Highlands & Islands

Search for locations of rare plants in Scotland's hills

Examining alpine blue-sowthistle Image copyright RBGE
Image caption Alpine blue-sowthistle is the rarest and hardest to find of the three target species

Conservationists are trying to find out where three rare and endangered species of plants grow in Scotland.

Alpine blue-sowthistle, tufted saxifrage and alpine sulphur tresses are protected by law because of the threat of their extinction in the UK.

Climbers and hillwalkers have been asked to look out for the plants.

They have been asked to note the grid reference or GPS coordinates of where they find them, and take a photograph if safe to do so.


Royal Botanic Garden Edinburgh (RBGE) is working with Mountaineering Scotland on the project.

Alpine blue-sowthistle, which has violet-blue flowers, is known as "bear-hay" in Finland because brown bears have been known to eat it.

In the UK, only four populations of alpine blue-sowthistle are known to survive and all are in Scotland, and all are located on remote and difficult to access mountain cliffs.

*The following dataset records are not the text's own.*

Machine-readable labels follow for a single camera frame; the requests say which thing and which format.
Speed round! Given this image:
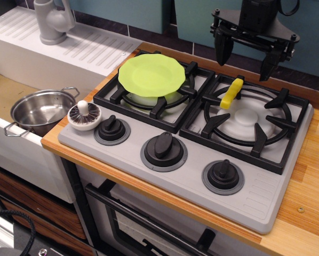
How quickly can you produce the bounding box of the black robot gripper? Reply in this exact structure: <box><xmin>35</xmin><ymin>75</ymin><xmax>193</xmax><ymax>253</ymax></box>
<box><xmin>211</xmin><ymin>1</ymin><xmax>300</xmax><ymax>81</ymax></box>

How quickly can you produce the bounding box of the yellow toy fry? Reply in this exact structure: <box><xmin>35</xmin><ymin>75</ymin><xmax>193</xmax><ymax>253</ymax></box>
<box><xmin>220</xmin><ymin>78</ymin><xmax>244</xmax><ymax>109</ymax></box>

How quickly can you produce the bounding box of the green plastic plate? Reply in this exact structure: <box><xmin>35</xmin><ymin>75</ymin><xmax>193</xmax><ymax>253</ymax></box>
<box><xmin>118</xmin><ymin>53</ymin><xmax>186</xmax><ymax>97</ymax></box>

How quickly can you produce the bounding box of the white brown toy mushroom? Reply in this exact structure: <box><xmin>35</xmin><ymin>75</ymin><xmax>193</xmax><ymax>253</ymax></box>
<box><xmin>67</xmin><ymin>100</ymin><xmax>102</xmax><ymax>131</ymax></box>

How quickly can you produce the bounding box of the stainless steel pot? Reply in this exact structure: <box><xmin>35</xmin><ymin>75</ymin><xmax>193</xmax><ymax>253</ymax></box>
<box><xmin>4</xmin><ymin>87</ymin><xmax>80</xmax><ymax>137</ymax></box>

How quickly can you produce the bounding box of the white toy sink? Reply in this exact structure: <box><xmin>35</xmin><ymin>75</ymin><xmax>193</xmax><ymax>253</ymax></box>
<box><xmin>0</xmin><ymin>7</ymin><xmax>140</xmax><ymax>203</ymax></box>

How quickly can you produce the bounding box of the black right burner grate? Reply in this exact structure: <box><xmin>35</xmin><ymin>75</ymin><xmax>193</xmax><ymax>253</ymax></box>
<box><xmin>179</xmin><ymin>74</ymin><xmax>314</xmax><ymax>174</ymax></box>

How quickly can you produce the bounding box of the black burner grate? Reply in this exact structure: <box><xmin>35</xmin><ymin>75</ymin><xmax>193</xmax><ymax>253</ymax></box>
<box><xmin>179</xmin><ymin>74</ymin><xmax>314</xmax><ymax>174</ymax></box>
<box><xmin>93</xmin><ymin>51</ymin><xmax>216</xmax><ymax>133</ymax></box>

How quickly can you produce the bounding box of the black left burner grate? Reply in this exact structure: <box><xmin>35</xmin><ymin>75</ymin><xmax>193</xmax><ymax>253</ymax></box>
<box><xmin>93</xmin><ymin>51</ymin><xmax>216</xmax><ymax>133</ymax></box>

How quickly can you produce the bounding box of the black right stove knob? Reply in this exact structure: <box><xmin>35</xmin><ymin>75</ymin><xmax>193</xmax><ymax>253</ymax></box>
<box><xmin>202</xmin><ymin>159</ymin><xmax>245</xmax><ymax>196</ymax></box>

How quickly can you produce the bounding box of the black stove knob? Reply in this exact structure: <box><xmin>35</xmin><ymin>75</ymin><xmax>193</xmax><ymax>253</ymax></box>
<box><xmin>140</xmin><ymin>132</ymin><xmax>188</xmax><ymax>172</ymax></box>
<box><xmin>94</xmin><ymin>115</ymin><xmax>131</xmax><ymax>146</ymax></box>
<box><xmin>202</xmin><ymin>159</ymin><xmax>245</xmax><ymax>196</ymax></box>

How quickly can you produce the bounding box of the black middle stove knob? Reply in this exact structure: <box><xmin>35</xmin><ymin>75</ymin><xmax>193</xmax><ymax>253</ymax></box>
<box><xmin>140</xmin><ymin>132</ymin><xmax>188</xmax><ymax>172</ymax></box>

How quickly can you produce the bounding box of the grey toy stove top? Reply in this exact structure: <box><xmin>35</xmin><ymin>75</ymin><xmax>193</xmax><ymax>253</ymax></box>
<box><xmin>57</xmin><ymin>50</ymin><xmax>315</xmax><ymax>235</ymax></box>

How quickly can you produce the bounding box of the black left stove knob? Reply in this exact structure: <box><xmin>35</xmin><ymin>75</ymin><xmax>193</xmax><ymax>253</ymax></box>
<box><xmin>94</xmin><ymin>115</ymin><xmax>131</xmax><ymax>146</ymax></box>

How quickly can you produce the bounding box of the grey toy faucet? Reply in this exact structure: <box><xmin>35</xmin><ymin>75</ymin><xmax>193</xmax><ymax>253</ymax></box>
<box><xmin>34</xmin><ymin>0</ymin><xmax>75</xmax><ymax>45</ymax></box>

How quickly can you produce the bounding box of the toy oven door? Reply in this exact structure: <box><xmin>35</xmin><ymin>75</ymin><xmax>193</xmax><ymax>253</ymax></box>
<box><xmin>85</xmin><ymin>180</ymin><xmax>261</xmax><ymax>255</ymax></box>

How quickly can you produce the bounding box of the wooden drawer front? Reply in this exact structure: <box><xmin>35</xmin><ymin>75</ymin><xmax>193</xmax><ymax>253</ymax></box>
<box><xmin>0</xmin><ymin>167</ymin><xmax>94</xmax><ymax>255</ymax></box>

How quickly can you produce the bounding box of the black braided cable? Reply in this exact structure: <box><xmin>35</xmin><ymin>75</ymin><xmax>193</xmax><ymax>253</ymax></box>
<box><xmin>0</xmin><ymin>209</ymin><xmax>36</xmax><ymax>256</ymax></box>

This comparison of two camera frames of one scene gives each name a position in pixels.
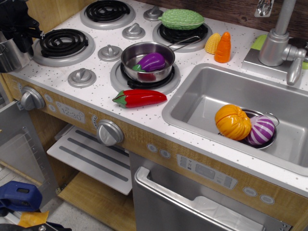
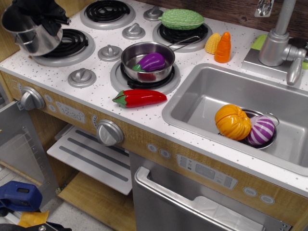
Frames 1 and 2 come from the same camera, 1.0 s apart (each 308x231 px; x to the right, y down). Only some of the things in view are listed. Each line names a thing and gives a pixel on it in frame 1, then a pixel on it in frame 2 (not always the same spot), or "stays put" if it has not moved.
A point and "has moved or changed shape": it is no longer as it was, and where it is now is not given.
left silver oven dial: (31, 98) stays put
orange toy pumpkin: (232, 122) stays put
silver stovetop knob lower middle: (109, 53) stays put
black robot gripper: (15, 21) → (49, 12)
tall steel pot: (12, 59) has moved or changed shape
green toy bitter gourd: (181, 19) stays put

RBGE has been collecting seeds from the plants in an effort to save the species.

Tufted saxifrage has been recorded on Ben Alder, Ben Avon, Ben Nevis and in the mountains in Torridon and northern Skye.

Image copyright RBGE
Image caption Alpine blue-sowthistle have been collected in the wild to grow in RBGE's nursery

Alpine sulphur tresses, a lichen, has been found high in the Cairngorms.

Historically, it has been recorded elsewhere in Scotland, including in Orkney.

The three are the project's target species. RBGE has also been involved in efforts to conserve Whorled Solomon's Seal, a plant only found growing in Perthshire in the UK.

'Highly sensitive'

Dr Christopher Ellis, of RBGE, said seeds from alpine blue-sowthistle had been grown successfully in the garden's nursery.

The health and genetics of the plants can also be tested in the nursery.

Image copyright RBGE
Image caption Looking for Whorled Solomon's Seal in Perthshire

Dr Ellis said: "This is all working towards unlocking the sowthistle's return to the wild.

"Three new populations have already been established, more will follow, and we can all have renewed hope for the species' future in Scotland."

He added: "Like many rare Scottish plants, it is highly sensitive to grazing, and its future depends on a sustainable approach to the countryside."